◆ **INSTRUCTIONS TO FOLLOW**: Go through the data underneath and copy every line exactly.

◆ **DATA EXCERPT**:
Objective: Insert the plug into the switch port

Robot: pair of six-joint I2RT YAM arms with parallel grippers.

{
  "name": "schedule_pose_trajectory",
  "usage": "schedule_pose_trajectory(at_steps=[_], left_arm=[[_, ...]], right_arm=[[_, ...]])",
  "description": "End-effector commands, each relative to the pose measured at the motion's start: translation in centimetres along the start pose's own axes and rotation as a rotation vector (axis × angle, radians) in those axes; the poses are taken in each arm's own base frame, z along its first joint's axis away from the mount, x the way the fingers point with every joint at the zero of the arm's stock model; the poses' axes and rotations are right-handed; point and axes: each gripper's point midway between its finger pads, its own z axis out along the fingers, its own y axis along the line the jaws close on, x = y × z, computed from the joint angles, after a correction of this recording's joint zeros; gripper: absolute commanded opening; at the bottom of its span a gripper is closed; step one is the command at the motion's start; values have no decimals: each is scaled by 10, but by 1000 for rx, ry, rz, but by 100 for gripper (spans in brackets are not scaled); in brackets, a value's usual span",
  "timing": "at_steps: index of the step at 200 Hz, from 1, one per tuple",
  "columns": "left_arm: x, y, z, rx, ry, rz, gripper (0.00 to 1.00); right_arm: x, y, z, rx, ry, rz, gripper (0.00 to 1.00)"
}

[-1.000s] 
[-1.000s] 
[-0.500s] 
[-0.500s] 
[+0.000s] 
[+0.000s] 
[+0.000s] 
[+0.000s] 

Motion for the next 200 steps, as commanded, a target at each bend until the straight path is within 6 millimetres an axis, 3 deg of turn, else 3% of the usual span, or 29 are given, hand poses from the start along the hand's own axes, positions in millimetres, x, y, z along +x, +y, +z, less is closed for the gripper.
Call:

◆ **RESULT**:
Objective: Insert the plug into the switch port

Robot: pair of six-joint I2RT YAM arms with parallel grippers.

{
  "name": "schedule_pose_trajectory",
  "usage": "schedule_pose_trajectory(at_steps=[_], left_arm=[[_, ...]], right_arm=[[_, ...]])",
  "description": "End-effector commands, each relative to the pose measured at the motion's start: translation in centimetres along the start pose's own axes and rotation as a rotation vector (axis × angle, radians) in those axes; the poses are taken in each arm's own base frame, z along its first joint's axis away from the mount, x the way the fingers point with every joint at the zero of the arm's stock model; the poses' axes and rotations are right-handed; point and axes: each gripper's point midway between its finger pads, its own z axis out along the fingers, its own y axis along the line the jaws close on, x = y × z, computed from the joint angles, after a correction of this recording's joint zeros; gripper: absolute commanded opening; at the bottom of its span a gripper is closed; step one is the command at the motion's start; values have no decimals: each is scaled by 10, but by 1000 for rx, ry, rz, but by 100 for gripper (spans in brackets are not scaled); in brackets, a value's usual span",
  "timing": "at_steps: index of the step at 200 Hz, from 1, one per tuple",
  "columns": "left_arm: x, y, z, rx, ry, rz, gripper (0.00 to 1.00); right_arm: x, y, z, rx, ry, rz, gripper (0.00 to 1.00)"
}

[-1.000s] 
[-1.000s] 
[-0.500s] 
[-0.500s] 
[+0.000s] 
[+0.000s] 
[+0.000s] 
[+0.000s] 

Motion for the next 200 steps, as commanded, a target at each bend until the straight path is within 6 millimetres an axis, 3 deg of turn, else 3% of the usual span, or 29 are given, hand poses from the start along the hand's own axes, positions in millimetres, x, y, z along +x, +y, +z, less is closed for the gripper.
Call:

This output is now complete.